◆ **WORK INSTRUCTIONS**
Output all records precisely as written.

◆ **MATERIAL FOR THIS TASK**
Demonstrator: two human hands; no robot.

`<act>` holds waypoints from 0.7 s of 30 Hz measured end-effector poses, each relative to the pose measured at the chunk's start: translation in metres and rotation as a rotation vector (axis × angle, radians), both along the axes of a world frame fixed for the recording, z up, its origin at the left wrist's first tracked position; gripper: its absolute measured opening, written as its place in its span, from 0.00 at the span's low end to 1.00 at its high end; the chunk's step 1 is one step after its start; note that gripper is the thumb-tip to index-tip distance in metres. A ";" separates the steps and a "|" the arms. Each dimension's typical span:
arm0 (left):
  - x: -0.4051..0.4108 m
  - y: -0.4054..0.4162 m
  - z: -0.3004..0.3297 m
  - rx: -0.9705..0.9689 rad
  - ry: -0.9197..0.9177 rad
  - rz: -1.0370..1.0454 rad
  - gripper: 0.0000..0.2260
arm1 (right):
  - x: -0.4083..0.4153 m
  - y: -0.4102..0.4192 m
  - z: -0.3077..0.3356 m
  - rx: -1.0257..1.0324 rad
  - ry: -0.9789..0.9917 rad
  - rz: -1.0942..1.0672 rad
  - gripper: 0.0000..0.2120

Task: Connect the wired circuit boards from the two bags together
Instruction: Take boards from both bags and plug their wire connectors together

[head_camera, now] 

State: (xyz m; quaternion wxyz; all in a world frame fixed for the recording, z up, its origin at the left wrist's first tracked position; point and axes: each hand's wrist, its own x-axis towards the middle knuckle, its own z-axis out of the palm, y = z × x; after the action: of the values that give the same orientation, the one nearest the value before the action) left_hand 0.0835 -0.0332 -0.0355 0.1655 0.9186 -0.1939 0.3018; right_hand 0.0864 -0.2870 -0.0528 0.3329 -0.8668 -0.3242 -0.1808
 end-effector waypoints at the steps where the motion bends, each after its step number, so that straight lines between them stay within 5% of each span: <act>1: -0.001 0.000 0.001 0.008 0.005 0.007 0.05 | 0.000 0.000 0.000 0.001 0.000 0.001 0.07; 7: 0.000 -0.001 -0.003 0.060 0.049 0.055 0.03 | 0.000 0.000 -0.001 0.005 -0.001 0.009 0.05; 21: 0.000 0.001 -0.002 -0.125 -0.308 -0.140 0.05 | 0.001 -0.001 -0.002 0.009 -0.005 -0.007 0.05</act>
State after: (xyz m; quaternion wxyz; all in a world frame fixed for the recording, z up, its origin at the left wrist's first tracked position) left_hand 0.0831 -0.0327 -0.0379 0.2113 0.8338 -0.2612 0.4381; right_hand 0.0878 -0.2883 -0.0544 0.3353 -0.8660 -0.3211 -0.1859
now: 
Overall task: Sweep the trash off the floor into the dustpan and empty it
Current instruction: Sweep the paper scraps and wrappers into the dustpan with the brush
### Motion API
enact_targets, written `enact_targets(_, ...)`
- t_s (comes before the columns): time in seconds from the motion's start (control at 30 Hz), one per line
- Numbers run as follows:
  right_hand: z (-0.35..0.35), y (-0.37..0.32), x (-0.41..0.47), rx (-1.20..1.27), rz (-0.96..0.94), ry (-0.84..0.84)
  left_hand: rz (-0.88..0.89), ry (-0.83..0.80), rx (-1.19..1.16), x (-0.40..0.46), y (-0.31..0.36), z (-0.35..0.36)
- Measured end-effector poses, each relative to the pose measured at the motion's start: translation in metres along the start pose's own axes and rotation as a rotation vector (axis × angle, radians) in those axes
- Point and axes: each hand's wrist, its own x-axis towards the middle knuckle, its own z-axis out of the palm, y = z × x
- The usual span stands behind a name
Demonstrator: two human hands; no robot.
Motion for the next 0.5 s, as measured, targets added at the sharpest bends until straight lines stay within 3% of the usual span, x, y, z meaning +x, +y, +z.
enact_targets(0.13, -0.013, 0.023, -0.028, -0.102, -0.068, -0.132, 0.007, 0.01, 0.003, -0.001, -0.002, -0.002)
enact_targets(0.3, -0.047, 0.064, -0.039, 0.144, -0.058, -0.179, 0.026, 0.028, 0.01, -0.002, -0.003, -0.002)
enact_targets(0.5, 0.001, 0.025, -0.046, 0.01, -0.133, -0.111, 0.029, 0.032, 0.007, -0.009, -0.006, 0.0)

◆ **RESPONSE TO THIS TASK**
Demonstrator: two human hands; no robot.

`<act>` holds waypoints from 0.7 s of 30 Hz measured end-effector poses, each relative to the pose measured at the chunk's start: translation in metres and rotation as a rotation vector (axis × angle, radians), both along the axes of a world frame fixed for the recording, z up, its origin at the left wrist's first tracked position; gripper: its absolute measured opening, written as its place in its span, from 0.00 at the span's low end to 1.00 at its high end; the chunk's step 1 is one step after its start; note that gripper is the thumb-tip to index-tip distance in metres. A ";" separates the steps and a "|" the arms. Each dimension's typical span:
arm0 (left):
  - x: -0.4051..0.4108 m
  - y: -0.4054..0.4162 m
  - z: -0.3004..0.3297 m
  - rx: -0.9705..0.9689 rad
  - ry: -0.9197..0.9177 rad
  - rz: -1.0370..1.0454 rad
  - gripper: 0.0000..0.2260
arm1 (right):
  - x: -0.4083..0.4153 m
  - y: -0.4102..0.4192 m
  - z: -0.3077..0.3356 m
  - rx: -1.0257..1.0324 rad
  - ry: -0.9789..0.9917 rad
  - rz: -1.0942..1.0672 rad
  - gripper: 0.0000..0.2120

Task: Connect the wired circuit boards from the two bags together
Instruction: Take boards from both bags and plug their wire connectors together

[head_camera, now] 

State: (xyz m; quaternion wxyz; all in a world frame fixed for the recording, z up, its origin at the left wrist's first tracked position; point and axes: each hand's wrist, its own x-axis towards the middle knuckle, its own z-axis out of the palm, y = z × x; after the action: of the values that give the same orientation, the one nearest the value before the action) left_hand 0.0835 -0.0332 -0.0355 0.1655 0.9186 -0.1939 0.3018; right_hand 0.0864 -0.2870 -0.0528 0.3329 -0.8668 -0.3242 -0.1808
 end-effector waypoints at the steps where the motion bends, each after its step number, so that straight lines between them stay within 5% of each span: <act>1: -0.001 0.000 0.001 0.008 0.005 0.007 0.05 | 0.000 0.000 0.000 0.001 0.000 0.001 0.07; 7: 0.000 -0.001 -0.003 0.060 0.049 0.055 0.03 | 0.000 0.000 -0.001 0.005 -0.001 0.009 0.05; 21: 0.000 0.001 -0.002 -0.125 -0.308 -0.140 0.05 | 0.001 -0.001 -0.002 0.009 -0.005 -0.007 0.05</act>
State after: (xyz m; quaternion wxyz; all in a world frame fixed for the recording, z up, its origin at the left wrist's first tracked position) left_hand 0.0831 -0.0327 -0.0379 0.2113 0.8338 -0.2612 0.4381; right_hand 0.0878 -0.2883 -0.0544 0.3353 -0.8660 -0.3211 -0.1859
now: 
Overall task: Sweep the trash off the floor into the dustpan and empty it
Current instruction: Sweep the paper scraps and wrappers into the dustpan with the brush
### Motion API
enact_targets, written `enact_targets(_, ...)`
- t_s (comes before the columns): time in seconds from the motion's start (control at 30 Hz), one per line
- Numbers run as follows:
  right_hand: z (-0.35..0.35), y (-0.37..0.32), x (-0.41..0.47), rx (-1.20..1.27), rz (-0.96..0.94), ry (-0.84..0.84)
  left_hand: rz (-0.88..0.89), ry (-0.83..0.80), rx (-1.19..1.16), x (-0.40..0.46), y (-0.31..0.36), z (-0.35..0.36)
- Measured end-effector poses, each relative to the pose measured at the motion's start: translation in metres along the start pose's own axes and rotation as a rotation vector (axis × angle, radians) in those axes
- Point and axes: each hand's wrist, its own x-axis towards the middle knuckle, its own z-axis out of the palm, y = z × x
- The usual span stands behind a name
Demonstrator: two human hands; no robot.
Motion for the next 0.5 s, as measured, targets added at the sharpest bends until straight lines stay within 3% of the usual span, x, y, z meaning +x, +y, +z.
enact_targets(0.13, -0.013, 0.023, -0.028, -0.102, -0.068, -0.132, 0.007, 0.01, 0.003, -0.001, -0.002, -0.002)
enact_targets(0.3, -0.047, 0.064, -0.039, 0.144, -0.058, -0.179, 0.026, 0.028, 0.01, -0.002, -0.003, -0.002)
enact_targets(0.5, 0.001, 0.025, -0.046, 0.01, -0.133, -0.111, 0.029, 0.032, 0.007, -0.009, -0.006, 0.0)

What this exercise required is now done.